Monday, September 2, 2019

54. Labor Day

A billion years ago—or more accurately 40—The Viking Press (now Penguin Random House) published a book by Norton Juster entitled So Sweet to Labor, which contained lots of line illustrations from 19th century magazines. Kirkus gave it a chilly review, but I found fascinating the descriptions of woman's work and the various tools that helped their labors. Possibly, the images caught my eye as much as the sociological import of woman's work—constant and unpaid.

Labor Day* celebrates the Labor Movement, workers and their contributions to our country. According to history on Time magazine's site, Rep. Lawrence McGann (D-IL), who sat on the Committee on Labor, argued for the Labor Day holiday in a report he submitted on May 15, 1894, for a holiday President Cleveland signed into law on June 28, 1894. Some of his report states:

The use of national holidays is to emphasize some great event or principle in the minds of the people by giving them a day of rest and recreation, a day of enjoyment, in commemoration of it. By making one day in each year a public holiday for the benefit of workingmen the equality and dignity of labor is emphasized. Nothing is more important to the public weal than that the nobility of labor be maintained. So long as the laboring man can feel that he holds an honorable as well as useful place in the body politic, so long will he be a loyal and faithful citizen.
The celebration of Labor Day as a national holiday will in time naturally lead to an honorable emulation among the different crafts beneficial to them and to the whole public. It will tend to increase the feeling of common brotherhood among men of all crafts and callings, and at the same time kindle an honorable desire in each craft to surpass the rest.
There can be no substantial objection to making one day in the year a national holiday for the benefit of labor. The labor organizations of the whole country, representing the great body of our artisan population, request it. They are the ones most interested. They desire it and should have it. If the farmers, manufacturers, and professional men are indifferent to the measure, or even oppose it, which there is no reason to believe, that still would constitute no good objection, for their work can be continued on holidays as well as on other days if they so desire it. Workingmen should have one day in the year peculiarly their own. Nor will their employers lose anything by it. Workingmen are benefited by a reasonable amount of rest and recreation. Whatever makes a workingman more of a man makes him more useful as a craftsman. 
Who is today's working man? The coal miners our current President says he helps? Immigrants doing jobs no one wants? Anyone (no matter which gender or gender identification) who isn't an executive?

• • •

Enough digression, though. I want to page homage to my grandmothers, both of whom labored to feed and clothe their families (paternal grandmother; six kids; maternal grandmother: four kids) and both whom whom were gifted craftswomen and artisans.

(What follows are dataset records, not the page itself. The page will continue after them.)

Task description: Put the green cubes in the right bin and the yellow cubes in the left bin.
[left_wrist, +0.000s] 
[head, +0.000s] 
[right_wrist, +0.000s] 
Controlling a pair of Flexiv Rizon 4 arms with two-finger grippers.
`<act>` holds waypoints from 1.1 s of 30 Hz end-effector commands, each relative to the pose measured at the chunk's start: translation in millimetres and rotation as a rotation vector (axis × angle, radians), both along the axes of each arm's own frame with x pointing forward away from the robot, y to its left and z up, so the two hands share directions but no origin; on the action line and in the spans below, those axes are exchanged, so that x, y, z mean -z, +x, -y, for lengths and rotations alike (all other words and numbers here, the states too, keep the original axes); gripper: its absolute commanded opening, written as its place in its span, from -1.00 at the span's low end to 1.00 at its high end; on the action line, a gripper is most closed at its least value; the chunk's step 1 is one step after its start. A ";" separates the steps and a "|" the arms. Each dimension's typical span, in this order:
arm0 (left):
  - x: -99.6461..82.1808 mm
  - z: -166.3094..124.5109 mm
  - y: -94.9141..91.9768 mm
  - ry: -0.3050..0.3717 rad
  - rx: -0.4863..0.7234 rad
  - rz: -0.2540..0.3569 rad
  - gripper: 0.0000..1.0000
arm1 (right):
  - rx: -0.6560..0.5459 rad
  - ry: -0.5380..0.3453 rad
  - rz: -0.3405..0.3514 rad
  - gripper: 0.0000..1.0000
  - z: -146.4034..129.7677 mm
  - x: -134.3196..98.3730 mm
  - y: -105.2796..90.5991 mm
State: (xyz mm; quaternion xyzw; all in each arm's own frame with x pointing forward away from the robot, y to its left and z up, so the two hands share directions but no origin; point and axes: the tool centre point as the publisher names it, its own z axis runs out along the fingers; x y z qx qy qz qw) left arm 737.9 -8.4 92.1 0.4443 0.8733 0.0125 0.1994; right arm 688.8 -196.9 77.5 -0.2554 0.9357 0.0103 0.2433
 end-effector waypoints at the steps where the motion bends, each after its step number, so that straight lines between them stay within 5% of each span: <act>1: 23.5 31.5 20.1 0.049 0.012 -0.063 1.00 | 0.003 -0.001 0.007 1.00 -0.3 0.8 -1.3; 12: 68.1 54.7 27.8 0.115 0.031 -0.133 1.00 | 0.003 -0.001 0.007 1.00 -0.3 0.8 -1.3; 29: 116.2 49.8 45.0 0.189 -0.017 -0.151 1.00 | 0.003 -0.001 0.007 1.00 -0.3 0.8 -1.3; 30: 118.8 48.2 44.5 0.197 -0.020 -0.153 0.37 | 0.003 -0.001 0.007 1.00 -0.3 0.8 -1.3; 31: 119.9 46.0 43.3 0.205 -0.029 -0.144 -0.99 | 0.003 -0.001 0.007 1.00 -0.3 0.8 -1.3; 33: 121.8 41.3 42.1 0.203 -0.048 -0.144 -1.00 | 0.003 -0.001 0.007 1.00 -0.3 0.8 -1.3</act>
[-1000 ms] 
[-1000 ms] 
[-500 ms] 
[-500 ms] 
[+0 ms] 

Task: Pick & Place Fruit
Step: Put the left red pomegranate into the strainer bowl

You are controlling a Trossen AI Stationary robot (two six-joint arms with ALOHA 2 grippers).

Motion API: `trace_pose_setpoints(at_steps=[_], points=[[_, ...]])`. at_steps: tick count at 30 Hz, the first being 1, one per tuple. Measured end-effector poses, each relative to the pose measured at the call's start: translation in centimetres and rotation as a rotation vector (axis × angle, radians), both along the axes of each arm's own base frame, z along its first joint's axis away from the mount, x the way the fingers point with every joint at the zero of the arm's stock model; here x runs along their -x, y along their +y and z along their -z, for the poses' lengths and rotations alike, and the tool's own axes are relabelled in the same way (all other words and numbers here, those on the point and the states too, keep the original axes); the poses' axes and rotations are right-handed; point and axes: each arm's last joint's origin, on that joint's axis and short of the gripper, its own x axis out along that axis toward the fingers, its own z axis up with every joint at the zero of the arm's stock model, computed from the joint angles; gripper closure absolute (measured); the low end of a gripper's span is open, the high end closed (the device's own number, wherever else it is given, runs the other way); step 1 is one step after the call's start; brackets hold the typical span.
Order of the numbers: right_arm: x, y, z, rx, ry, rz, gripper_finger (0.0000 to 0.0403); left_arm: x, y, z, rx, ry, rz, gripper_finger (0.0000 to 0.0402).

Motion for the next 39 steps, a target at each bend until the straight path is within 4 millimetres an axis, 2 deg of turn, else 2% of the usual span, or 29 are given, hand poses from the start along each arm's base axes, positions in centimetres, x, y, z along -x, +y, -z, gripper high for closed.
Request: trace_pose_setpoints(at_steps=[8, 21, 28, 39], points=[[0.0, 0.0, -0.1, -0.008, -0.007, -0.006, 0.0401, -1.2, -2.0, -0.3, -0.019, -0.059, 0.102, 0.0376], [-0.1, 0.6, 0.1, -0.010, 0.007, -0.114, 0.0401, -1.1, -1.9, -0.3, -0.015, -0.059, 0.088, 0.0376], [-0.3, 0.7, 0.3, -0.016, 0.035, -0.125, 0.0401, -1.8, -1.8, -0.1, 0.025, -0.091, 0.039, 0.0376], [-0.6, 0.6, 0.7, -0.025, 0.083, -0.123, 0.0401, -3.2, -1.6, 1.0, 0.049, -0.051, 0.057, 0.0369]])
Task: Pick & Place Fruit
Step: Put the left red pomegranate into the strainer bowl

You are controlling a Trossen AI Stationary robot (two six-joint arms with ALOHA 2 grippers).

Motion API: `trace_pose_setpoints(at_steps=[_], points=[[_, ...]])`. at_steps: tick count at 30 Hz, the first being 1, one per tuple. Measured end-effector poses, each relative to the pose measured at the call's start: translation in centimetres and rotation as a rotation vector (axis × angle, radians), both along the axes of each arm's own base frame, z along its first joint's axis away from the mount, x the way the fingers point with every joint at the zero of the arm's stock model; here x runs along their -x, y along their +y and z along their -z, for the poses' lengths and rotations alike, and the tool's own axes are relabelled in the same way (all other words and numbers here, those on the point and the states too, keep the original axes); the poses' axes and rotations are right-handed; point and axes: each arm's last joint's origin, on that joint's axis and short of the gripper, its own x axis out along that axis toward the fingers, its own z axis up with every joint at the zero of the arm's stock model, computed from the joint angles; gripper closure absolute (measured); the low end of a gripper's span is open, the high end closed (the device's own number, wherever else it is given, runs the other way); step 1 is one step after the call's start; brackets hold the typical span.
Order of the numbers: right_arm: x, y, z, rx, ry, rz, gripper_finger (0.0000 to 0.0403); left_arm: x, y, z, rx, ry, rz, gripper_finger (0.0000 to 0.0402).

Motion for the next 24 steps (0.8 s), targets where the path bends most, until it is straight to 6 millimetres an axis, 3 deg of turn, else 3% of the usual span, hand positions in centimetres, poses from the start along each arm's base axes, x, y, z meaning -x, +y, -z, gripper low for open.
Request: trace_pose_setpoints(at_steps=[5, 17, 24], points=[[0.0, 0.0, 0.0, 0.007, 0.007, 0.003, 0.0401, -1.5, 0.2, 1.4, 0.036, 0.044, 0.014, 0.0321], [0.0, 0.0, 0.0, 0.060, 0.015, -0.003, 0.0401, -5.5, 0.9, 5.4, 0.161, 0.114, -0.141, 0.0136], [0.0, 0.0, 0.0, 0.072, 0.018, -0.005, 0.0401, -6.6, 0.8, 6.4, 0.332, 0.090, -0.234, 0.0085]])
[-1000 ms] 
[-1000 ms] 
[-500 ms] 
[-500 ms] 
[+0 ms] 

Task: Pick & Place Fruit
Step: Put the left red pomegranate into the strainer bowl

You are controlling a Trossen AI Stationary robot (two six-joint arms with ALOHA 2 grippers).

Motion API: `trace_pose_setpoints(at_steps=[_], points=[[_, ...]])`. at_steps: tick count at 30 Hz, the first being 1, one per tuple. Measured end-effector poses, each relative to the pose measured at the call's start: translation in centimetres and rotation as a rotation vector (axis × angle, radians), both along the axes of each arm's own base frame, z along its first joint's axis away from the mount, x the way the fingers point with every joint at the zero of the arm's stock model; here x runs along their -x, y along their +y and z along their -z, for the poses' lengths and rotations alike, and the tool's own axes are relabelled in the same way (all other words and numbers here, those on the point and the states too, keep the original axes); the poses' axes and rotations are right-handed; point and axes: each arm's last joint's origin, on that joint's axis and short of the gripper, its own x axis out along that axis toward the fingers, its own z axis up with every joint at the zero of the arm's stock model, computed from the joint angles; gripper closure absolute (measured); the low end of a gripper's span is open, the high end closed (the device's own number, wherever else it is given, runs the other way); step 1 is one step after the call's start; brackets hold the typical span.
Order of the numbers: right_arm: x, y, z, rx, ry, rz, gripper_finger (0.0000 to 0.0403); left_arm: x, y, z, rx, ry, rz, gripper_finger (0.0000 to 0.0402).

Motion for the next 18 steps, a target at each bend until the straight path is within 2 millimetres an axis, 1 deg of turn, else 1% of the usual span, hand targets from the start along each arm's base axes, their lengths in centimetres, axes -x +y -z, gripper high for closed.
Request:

My maternal grandmother, Elizabeth Mizii, started a bakery during the 1930s Great Depression when my grandfather was laid off. She was entrepreneurial, made her own pasta, cooked, and crocheted up a storm. She didn't make a big deal of anything and seemed very calm and unstressed, but her work shows a mathematical precision and astounding craftsmanship. While organizing keepsakes I'm temporarily holding for my brother, I unfolded a crocheted tablecloth by Nana Mizii. Each star/snowflake is exact and connected so precisely that the folded tablecloth lines up with scientific precision.

Salutes to the women whose craftsmanship, skills, and work may have helped to incite the Labor Movement.

*Bizarrely, the Department of Labor site includes a video touting the success of US Labor today (in short, it's major propaganda), BUT the link to the history of Labor Day yields a "Page Not Found."